Macmillan nodded. ‘It’s the only explanation. Some unknown faction recruited disaffected Muslim youths in our cities and groomed them to carry out the attacks, telling them they were acting for the Islamic fundamentalist cause.’

‘Then they shopped them to the police to bolster the impression that it was Islamic terrorists who were responsible,’ added Steven.

‘But what on earth for?’ asked Ricksen. ‘And why use a weapon that’s deliberately been blunted, if what you say’s true?’

‘To create the right conditions for… something else to happen,’ said Macmillan. ‘The people who died were expendable… collateral damage.’

‘Working-class people in old council blocks of flats?’

‘Oh, shit,’ said Steven. ‘It has to be the Schiller Group.’

Ricksen’s expression suggested that he did not see this as good news.

‘It’s another Northern Health Scheme. They’re setting out to reshape the population.’

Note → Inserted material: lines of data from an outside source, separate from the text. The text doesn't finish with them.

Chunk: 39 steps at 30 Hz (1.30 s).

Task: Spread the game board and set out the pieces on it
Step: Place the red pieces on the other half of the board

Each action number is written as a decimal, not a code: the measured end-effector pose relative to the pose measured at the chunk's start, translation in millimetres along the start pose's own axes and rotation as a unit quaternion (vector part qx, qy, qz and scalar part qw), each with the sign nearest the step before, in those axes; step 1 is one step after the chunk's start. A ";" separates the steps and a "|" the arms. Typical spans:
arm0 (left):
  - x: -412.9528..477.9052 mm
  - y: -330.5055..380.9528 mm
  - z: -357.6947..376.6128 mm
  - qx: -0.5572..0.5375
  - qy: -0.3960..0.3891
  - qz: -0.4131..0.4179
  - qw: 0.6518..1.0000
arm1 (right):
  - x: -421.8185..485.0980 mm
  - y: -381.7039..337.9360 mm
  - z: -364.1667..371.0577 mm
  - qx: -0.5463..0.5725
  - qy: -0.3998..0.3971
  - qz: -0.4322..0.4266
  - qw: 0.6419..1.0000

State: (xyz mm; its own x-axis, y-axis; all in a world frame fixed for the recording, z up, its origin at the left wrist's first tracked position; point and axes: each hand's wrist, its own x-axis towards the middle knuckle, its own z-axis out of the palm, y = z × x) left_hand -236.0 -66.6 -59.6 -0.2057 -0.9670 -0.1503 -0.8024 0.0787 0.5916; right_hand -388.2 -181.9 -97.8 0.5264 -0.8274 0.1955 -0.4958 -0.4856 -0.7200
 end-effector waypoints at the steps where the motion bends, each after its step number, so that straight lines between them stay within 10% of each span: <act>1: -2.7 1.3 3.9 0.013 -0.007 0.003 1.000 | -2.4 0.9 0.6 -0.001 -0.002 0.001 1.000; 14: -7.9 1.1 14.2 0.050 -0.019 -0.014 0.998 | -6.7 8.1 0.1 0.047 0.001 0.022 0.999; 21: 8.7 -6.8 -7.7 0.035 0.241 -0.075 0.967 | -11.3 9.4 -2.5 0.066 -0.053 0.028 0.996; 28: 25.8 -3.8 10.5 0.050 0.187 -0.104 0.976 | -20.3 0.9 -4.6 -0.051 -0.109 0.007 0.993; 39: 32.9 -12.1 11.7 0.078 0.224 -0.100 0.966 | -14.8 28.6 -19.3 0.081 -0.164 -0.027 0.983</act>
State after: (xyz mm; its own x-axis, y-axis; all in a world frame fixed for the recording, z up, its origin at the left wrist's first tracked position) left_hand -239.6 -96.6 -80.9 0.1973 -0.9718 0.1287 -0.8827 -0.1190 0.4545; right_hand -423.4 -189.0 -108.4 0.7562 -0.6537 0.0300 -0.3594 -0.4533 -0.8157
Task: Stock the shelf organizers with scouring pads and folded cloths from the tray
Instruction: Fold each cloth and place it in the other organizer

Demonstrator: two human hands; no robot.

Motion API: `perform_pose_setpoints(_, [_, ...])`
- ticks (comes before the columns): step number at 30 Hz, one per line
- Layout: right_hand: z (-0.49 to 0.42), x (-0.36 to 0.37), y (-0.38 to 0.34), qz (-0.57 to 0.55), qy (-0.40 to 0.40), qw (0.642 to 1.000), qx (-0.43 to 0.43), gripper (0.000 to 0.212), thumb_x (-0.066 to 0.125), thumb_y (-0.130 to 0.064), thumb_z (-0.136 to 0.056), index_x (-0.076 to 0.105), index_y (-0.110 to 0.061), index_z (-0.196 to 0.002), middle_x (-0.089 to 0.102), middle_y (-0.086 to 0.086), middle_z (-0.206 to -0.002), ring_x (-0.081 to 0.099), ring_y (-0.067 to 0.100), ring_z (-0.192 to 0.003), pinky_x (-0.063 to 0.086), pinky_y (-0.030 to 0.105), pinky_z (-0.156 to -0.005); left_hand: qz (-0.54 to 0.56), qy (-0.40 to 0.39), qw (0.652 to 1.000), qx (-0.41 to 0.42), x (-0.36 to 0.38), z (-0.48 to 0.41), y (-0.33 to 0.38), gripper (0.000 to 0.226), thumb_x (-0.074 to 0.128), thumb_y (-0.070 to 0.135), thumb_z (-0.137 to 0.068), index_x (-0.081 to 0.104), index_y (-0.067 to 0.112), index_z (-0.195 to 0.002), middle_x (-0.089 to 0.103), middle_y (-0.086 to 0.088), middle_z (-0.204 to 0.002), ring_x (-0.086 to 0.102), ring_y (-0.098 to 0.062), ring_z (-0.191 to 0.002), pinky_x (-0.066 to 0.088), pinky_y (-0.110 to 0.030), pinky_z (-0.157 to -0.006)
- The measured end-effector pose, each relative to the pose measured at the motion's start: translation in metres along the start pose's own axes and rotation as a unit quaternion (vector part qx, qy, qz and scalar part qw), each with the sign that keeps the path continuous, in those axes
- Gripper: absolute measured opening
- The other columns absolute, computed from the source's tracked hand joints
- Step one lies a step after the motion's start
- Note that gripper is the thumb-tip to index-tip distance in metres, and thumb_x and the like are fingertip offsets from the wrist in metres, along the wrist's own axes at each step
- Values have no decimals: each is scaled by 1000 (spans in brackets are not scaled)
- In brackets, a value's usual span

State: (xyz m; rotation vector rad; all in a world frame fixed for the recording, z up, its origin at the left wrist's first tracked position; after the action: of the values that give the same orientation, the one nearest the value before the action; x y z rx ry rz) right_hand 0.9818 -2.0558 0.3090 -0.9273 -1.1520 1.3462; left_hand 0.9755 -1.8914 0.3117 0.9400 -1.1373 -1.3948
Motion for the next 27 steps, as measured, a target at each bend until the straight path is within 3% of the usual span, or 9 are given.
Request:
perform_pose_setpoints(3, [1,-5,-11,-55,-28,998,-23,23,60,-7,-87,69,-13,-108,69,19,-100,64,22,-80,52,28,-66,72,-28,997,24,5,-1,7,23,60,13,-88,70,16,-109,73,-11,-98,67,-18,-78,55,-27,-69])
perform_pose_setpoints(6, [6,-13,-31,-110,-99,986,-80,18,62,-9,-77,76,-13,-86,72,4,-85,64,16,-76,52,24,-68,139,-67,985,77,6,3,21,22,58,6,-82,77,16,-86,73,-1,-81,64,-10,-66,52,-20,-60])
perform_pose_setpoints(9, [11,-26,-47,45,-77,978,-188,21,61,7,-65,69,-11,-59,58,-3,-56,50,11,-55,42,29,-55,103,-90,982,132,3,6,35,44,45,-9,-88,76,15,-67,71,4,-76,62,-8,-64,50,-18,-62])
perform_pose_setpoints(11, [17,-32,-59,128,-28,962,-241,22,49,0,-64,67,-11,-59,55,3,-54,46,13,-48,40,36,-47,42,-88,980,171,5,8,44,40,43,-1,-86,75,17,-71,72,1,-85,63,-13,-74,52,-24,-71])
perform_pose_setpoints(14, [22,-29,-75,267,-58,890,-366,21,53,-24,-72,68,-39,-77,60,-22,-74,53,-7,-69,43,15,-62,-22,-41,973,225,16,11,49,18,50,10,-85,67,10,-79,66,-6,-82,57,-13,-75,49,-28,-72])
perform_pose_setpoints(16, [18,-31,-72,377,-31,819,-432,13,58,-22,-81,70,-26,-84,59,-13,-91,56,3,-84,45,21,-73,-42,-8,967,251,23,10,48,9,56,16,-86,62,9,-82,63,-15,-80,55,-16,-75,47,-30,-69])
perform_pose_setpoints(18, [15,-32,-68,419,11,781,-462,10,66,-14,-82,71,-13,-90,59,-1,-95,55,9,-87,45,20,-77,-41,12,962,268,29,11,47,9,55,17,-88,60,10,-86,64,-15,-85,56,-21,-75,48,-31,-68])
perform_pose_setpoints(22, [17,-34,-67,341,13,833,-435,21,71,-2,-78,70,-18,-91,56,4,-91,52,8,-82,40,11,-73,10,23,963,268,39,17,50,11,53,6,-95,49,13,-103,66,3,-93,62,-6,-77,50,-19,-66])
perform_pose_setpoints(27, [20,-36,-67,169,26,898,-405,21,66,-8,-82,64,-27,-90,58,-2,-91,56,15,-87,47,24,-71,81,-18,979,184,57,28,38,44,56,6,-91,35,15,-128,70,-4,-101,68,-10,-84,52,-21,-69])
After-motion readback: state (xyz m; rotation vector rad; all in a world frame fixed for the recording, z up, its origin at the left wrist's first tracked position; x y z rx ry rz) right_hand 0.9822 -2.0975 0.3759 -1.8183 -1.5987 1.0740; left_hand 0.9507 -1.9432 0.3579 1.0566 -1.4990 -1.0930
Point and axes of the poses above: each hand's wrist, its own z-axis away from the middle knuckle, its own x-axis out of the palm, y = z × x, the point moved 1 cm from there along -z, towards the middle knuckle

‘Reshape the pop-’ stammered Ricksen.

‘It’s a long story, going back twenty years,’ said Steven, unwilling to break his stride. ‘They’ve been manipulating events to set it up all over again. That’s what the killings in Paris were all about. It was a take-over bid. A new hierarchy with new ideas is in charge.’

‘So what are they planning to do?’ asked Macmillan.

‘The mass vaccinations,’ said Steven. ‘It has to be that. The entire population is about to be vaccinated.’

‘You’re right,’ exclaimed Macmillan. ‘It does have to be that. The very young have been receiving what cholera vaccine stocks we had but the over-sixties are about to get the stuff that was bound for the Third World.’

‘Or not,’ said Steven.

‘Are you suggesting they’re going to kill everyone over sixty?’ asked Ricksen, as if he were in the throes of a bad dream.

‘Nothing so unsubtle, if the Schiller Group are responsible.’

‘So how do we stop them? The whole operation is up and running with full government approval and we don’t even know who “they” are.’

‘Indeed,’ said Macmillan. ‘And what is particularly worrying is that it would be much easier for them to stop us.’